Maurizio Grossi, presidente dell’Ordine dei medici di Rimini, come stanno procedendo i controlli sui medici che non si sono vaccinati e le sospensioni?

«Dal 1° gennaio abbiamo sospeso nuovamente i medici che erano già sospesi, eccezion fatta per quattro che nel frattempo hanno contratto la malattia e per cui la normativa prevede automaticamente il decadimento della sospensione: sono, di fatto, stati reintegrati per i prossimi tre mesi (l’indicazione del ministero della Salute è quella di vaccinarsi almeno tre mesi dopo la malattia, ndr) e verranno sospesi ancora una volta nel caso in cui non si vaccinino.

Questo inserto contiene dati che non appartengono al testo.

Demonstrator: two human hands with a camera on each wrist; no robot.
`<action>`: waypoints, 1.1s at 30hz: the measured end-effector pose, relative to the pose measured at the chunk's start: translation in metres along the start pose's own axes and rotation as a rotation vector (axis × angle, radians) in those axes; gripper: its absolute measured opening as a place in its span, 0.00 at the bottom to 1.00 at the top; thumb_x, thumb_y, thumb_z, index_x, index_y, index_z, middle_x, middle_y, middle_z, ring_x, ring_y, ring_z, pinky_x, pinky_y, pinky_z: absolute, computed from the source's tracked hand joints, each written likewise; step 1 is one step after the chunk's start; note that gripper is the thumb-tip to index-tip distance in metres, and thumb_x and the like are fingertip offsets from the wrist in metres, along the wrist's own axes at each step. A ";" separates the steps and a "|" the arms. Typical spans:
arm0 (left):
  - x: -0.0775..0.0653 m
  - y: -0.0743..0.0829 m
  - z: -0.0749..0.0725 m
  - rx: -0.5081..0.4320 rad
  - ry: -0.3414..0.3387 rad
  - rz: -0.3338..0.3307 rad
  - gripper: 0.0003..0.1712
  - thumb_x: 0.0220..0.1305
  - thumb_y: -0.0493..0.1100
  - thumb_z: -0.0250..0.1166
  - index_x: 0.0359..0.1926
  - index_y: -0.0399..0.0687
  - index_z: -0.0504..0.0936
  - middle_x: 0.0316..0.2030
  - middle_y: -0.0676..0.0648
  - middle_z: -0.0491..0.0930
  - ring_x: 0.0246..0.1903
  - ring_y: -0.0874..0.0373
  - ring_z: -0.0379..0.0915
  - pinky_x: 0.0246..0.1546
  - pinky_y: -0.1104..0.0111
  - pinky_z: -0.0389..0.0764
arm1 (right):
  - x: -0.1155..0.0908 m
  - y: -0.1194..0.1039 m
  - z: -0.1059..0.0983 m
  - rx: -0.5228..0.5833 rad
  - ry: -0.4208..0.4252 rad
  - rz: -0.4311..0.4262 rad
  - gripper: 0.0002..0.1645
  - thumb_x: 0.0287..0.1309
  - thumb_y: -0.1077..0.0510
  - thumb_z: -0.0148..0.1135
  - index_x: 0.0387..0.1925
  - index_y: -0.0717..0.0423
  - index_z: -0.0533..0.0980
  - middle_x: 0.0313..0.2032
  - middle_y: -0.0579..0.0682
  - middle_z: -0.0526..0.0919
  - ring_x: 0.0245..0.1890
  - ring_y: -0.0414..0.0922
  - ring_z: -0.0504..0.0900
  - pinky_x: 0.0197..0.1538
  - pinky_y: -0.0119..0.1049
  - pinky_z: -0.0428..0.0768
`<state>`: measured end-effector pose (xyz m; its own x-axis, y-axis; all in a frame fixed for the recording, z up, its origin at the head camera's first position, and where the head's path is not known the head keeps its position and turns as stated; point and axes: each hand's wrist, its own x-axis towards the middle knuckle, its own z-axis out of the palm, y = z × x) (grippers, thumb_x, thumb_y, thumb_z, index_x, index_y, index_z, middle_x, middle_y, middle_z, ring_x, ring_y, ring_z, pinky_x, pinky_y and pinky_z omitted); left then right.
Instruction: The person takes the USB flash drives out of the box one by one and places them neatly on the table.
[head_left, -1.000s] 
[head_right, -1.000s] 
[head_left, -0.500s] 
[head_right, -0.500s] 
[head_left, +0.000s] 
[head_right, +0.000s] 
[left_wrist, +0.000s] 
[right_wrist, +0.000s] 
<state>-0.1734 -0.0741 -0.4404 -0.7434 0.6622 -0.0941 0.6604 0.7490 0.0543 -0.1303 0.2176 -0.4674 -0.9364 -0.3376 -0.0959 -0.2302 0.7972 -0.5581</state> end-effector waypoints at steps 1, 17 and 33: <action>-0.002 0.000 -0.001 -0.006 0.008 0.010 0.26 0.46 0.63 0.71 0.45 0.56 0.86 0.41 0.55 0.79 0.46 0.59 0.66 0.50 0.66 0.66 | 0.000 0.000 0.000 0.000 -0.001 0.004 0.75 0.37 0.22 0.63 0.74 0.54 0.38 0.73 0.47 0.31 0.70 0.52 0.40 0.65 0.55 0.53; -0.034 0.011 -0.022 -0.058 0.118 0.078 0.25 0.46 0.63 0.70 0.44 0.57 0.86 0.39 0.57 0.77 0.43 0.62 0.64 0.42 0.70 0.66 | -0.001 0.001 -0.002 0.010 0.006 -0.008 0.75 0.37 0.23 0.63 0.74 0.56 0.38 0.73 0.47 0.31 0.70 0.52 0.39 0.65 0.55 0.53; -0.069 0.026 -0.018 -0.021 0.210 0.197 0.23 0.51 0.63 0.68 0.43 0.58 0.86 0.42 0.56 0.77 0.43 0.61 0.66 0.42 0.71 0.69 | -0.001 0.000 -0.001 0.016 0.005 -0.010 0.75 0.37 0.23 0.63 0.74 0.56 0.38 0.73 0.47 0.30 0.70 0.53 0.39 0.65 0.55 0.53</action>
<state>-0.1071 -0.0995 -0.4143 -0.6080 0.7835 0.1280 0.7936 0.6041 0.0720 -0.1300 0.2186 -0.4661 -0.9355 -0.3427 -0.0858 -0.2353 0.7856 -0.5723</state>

I 383 medici segnalati in partenza si sono ridotti di un centinaio, perché in quel numero – che già a noi sembrava eccessivo – erano compresi anche medici che si sono ammalati fra la seconda e la terza dose: i dati che ci arrivano da Roma sono grezzi, estrapolati dalla piattaforma dei green pass che, purtroppo, non sempre è aggiornata, perché passano diversi giorni fra una segnalazione di malattia e la comparsa dei dati corretti. Stiamo ancora verificando, invece, gli oltre 200 nominativi, probabilmente di medici in ritardo con la terza dose, che ci sono stati segnalati dal ministero. Ci sono alcuni errori e la prossima settimana dovremo ricevere un aggiornamento anche di questi dati».